One of the many reasons that I will win my bet with Eliezer is that it is impossible for an AI to understand itself.
That is just… trivially false.
If it could, it would be able to predict it’s own actions, and this is a logical contradiction, just as it is for us.
And that is the worst reasoning I have encountered in at least a week. Not only is it trying to foist a nonsensical definition ‘understand’, an AI could predict it’s own actions. AND even if it couldn’t it still wouldn’t be a logical contradiction. It’d just be a fact.
An AI could not predict its own actions, because any intelligent agent is quite capable of implementing the algorithm: “Take the predictor’s predicted action. Do the opposite.”

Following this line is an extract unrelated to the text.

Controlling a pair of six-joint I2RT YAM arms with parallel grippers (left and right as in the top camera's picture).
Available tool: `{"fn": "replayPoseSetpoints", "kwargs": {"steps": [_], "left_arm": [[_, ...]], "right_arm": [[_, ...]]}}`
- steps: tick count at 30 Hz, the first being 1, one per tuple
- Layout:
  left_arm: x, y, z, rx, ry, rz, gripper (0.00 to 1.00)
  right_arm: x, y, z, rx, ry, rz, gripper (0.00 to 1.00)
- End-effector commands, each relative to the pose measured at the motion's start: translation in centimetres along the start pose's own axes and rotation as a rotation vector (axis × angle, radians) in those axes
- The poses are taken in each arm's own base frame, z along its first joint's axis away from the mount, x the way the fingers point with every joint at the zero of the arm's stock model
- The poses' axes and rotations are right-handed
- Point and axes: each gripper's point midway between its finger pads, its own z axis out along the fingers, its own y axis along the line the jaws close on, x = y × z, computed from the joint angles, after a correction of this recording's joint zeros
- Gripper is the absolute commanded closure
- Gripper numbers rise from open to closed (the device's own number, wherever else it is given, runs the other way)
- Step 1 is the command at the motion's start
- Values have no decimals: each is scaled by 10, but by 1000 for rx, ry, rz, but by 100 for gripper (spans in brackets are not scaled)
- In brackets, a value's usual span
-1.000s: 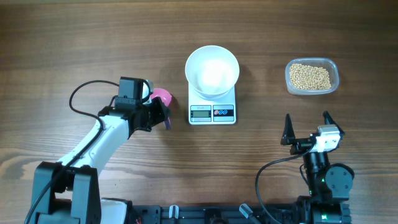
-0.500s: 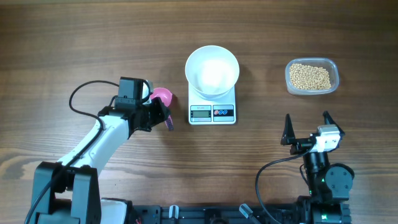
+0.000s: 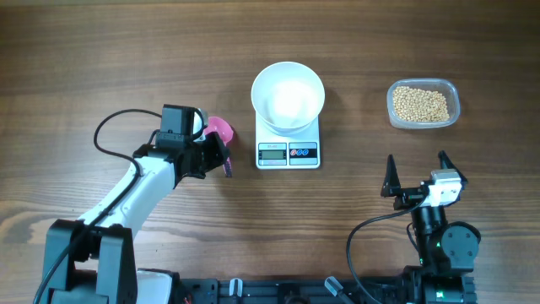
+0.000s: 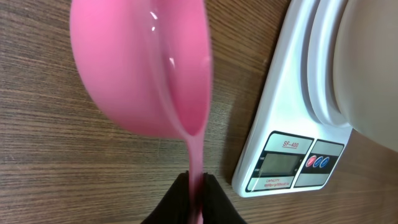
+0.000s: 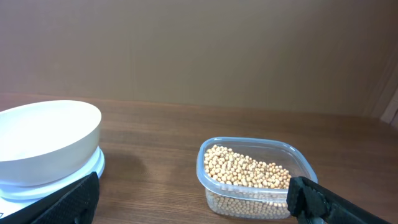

In order to predict itself (with 100% accuracy), it would have to be able to emulate its own programming, and this would cause a never-ending loop. Thus this is impossible.
An AI could not predict its own actions, because any intelligent agent is quite capable of implementing the algorithm: “Take the predictor’s predicted action. Do the opposite.”
Ok. And why would your AI decide to do so? You seem to be showing that a sufficiently pathological AI won’t be able to predict its own actions. How this shows that other AIs won’t be able to predict their own actions within some degree of certainty seems off.
This isn’t pathological. For example, it is a logical contradiction for someone to predict my actions in advance (and tell me about it), because my “programming” will lead me to do something else, much like the above algorithm. This is a feature, not a bug. Being able to be predicted is a great weakness. Any well programmed AI will avoid this weakness, just as we do.
Being able to be predicted is absolutely vital for making credible threats and promises. And, along with being able to accurately predict, allows for cooperation with other rational agents.
There appears to be a lot of logic here that is happening implicitly because I’m not following you.
You wrote:
An AI could not predict its own actions, because any intelligent agent is quite capable of implementing the algorithm: “Take the predictor’s predicted action. Do the opposite.”
Now, this seems like a very narrow sort of AI that would go and then do something else against what was predicted.
For example, it is a logical contradiction for someone to predict my actions in advance (and tell me about it), because my “programming” will lead me to do something else, much like the above algorithm.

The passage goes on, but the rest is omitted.